Wide-Ranging Civil Engineer Roe Dies at 85

David Christopher Roe, whose considerable variety of achievements across his career made him a Renaissance man of civil engineering, has died at 85.

Roe

Roe, P.E., L.S., F.ASCE, was a member of ASCE since 1961. He served as a draftsman in the U.S. Army in Germany from 1956 to 1959, then completed his mathematics degree in 1960. He was soon employed by Hubble, Roth & Clark in Bloomfield Hills, MI.

He earned his professional engineer’s license in 1965, and worked with Pate, Hern & Bogue in Southfield, MI, and Giffels Engineers in Detroit. He loved working in hydrology and site preparation, and surveyed a notable portion of southern Michigan with his two sons. By 1982, Roe became director of engineering at Hansen Lind Meyer in Iowa City, Iowa; Orlando, Florida; and Chicago, overseeing engineering projects on hospitals all over the United States.

Still later he was employed by Roy Weston Environmental Engineers and Mackie Consultants in Chicago.
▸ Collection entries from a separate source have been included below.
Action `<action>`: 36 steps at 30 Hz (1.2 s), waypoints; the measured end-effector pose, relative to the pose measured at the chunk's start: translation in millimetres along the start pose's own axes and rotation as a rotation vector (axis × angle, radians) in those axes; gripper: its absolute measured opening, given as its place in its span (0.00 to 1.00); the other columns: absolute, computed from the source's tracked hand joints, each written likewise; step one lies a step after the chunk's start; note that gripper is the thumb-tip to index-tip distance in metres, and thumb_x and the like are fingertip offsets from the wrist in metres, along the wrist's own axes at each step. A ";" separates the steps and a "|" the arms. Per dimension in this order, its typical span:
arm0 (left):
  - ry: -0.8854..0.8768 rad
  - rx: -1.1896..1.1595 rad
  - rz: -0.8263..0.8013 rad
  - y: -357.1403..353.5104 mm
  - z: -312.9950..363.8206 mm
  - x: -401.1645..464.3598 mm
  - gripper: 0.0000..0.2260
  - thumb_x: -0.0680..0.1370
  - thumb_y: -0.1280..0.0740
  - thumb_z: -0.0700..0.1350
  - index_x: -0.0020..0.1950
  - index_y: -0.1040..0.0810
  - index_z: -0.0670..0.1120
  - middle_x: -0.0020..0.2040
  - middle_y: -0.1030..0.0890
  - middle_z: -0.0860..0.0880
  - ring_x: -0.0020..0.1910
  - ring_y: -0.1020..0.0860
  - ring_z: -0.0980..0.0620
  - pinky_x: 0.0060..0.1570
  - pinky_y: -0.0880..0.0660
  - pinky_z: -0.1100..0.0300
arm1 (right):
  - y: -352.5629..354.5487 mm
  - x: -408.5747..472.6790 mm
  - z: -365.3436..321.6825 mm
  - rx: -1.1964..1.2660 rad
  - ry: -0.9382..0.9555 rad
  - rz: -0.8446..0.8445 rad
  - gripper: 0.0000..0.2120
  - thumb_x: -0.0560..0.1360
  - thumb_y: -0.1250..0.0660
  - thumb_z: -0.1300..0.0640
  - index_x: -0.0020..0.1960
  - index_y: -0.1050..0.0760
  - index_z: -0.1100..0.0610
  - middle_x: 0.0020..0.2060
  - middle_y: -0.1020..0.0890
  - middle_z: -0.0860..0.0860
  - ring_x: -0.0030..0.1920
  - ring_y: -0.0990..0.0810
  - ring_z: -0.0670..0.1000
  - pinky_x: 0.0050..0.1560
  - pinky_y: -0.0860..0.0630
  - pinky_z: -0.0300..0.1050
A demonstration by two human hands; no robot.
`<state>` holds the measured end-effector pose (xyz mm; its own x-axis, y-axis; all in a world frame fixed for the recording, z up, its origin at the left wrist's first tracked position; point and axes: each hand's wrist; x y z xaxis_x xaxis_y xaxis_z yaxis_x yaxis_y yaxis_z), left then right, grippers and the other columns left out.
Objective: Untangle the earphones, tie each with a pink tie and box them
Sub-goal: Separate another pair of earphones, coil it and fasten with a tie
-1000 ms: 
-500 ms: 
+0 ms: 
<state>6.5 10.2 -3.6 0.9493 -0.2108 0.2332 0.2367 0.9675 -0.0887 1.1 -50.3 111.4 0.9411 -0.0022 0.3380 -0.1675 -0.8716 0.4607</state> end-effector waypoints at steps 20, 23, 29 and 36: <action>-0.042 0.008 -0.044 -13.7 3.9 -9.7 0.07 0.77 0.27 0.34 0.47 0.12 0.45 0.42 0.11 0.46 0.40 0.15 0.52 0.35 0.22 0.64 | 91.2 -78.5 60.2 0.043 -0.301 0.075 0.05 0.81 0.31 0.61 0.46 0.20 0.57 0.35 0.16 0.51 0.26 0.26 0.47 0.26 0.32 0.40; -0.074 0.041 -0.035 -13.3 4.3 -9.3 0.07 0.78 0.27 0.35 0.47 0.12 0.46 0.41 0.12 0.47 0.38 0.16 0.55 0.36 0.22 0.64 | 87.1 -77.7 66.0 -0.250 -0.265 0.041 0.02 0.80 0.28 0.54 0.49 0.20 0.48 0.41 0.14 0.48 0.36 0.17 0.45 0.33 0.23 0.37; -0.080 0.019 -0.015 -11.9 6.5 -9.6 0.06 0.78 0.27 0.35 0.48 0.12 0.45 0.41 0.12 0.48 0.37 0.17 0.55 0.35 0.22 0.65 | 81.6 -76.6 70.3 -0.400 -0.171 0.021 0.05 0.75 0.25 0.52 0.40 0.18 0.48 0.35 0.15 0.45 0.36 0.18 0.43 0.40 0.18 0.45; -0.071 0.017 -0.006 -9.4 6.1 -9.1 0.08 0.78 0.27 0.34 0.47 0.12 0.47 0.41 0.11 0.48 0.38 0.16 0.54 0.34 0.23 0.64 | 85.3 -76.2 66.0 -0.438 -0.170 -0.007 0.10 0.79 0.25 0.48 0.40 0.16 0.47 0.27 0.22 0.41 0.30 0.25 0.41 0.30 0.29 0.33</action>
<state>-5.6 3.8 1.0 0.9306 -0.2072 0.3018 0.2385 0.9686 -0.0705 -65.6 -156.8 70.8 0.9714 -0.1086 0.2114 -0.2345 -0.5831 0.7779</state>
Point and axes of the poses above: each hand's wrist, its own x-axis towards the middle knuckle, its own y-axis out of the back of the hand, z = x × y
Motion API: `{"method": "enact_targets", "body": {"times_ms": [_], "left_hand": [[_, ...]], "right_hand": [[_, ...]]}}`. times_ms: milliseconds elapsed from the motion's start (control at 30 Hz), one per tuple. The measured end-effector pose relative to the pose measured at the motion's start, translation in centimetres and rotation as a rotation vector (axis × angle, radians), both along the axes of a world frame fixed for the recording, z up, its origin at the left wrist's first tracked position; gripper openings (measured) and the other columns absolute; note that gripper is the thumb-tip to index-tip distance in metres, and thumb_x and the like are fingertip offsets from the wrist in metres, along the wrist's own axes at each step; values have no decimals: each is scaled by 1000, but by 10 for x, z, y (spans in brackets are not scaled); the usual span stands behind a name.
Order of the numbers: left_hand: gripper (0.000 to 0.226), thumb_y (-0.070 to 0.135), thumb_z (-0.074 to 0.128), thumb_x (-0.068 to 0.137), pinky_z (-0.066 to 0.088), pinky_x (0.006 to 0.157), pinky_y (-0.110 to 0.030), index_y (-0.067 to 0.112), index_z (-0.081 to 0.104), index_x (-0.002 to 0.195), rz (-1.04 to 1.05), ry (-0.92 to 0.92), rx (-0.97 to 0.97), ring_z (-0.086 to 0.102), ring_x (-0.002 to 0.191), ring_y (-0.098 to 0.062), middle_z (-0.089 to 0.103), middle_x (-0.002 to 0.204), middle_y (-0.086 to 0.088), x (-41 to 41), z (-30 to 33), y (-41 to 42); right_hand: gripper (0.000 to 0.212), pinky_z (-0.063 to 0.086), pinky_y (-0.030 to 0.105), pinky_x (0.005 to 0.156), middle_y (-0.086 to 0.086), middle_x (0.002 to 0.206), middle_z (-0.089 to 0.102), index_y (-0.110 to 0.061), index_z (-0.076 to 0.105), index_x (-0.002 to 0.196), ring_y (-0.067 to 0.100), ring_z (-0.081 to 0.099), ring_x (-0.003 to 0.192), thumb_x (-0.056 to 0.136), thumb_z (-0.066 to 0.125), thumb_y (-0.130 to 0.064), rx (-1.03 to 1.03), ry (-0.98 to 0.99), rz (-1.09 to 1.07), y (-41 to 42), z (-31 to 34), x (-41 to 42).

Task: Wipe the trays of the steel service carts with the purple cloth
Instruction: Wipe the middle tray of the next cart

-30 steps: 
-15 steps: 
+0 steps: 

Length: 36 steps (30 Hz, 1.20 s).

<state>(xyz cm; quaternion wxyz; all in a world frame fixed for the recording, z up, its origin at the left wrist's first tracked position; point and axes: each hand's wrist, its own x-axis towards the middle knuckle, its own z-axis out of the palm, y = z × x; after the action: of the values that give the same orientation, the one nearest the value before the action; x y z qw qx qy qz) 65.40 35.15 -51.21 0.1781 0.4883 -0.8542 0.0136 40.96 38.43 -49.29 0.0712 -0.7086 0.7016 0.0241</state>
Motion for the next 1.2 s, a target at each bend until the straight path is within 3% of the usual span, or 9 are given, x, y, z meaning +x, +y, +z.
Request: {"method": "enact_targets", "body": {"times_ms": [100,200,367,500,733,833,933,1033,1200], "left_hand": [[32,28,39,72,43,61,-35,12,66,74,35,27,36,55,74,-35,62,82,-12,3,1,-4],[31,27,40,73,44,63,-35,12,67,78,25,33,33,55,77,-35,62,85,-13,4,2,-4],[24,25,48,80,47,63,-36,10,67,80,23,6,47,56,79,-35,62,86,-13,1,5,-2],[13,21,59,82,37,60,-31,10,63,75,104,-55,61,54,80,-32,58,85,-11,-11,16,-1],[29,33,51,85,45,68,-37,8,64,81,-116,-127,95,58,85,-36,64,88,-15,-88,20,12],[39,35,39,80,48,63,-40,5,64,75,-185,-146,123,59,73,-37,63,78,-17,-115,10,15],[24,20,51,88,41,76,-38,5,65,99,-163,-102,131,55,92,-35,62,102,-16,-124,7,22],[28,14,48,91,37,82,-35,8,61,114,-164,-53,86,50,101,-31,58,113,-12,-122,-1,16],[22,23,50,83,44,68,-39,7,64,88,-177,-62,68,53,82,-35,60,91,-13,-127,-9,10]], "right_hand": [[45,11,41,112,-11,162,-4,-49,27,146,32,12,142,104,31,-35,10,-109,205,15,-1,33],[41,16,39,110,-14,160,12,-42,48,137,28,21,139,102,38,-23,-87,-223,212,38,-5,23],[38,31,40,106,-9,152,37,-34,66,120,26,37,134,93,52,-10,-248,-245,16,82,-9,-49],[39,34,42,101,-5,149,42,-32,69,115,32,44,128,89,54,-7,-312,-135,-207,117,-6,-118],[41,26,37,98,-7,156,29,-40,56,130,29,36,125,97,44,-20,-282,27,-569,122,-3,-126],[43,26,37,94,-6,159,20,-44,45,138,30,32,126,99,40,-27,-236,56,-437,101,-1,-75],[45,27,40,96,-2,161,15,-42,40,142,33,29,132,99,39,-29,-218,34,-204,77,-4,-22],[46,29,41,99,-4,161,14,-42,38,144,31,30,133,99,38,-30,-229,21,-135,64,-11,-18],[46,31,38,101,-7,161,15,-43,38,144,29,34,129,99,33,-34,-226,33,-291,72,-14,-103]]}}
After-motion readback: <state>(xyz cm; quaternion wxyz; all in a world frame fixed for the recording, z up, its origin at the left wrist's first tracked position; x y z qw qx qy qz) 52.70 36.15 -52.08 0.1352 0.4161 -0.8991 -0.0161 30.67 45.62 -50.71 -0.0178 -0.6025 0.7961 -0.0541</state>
Through the years he was often a guest mathematics lecturer at Northwestern University in Illinois, and even presented an engineering discussion about the Bernoulli principle in Geneva, Switzerland.

On retiring in 2010 to Chicago, he reflected gladly that he had been able to work on so many types of projects, safely, economically, and fairly. He was known as an engineer’s engineer, and also excelled at being a father and grandfather.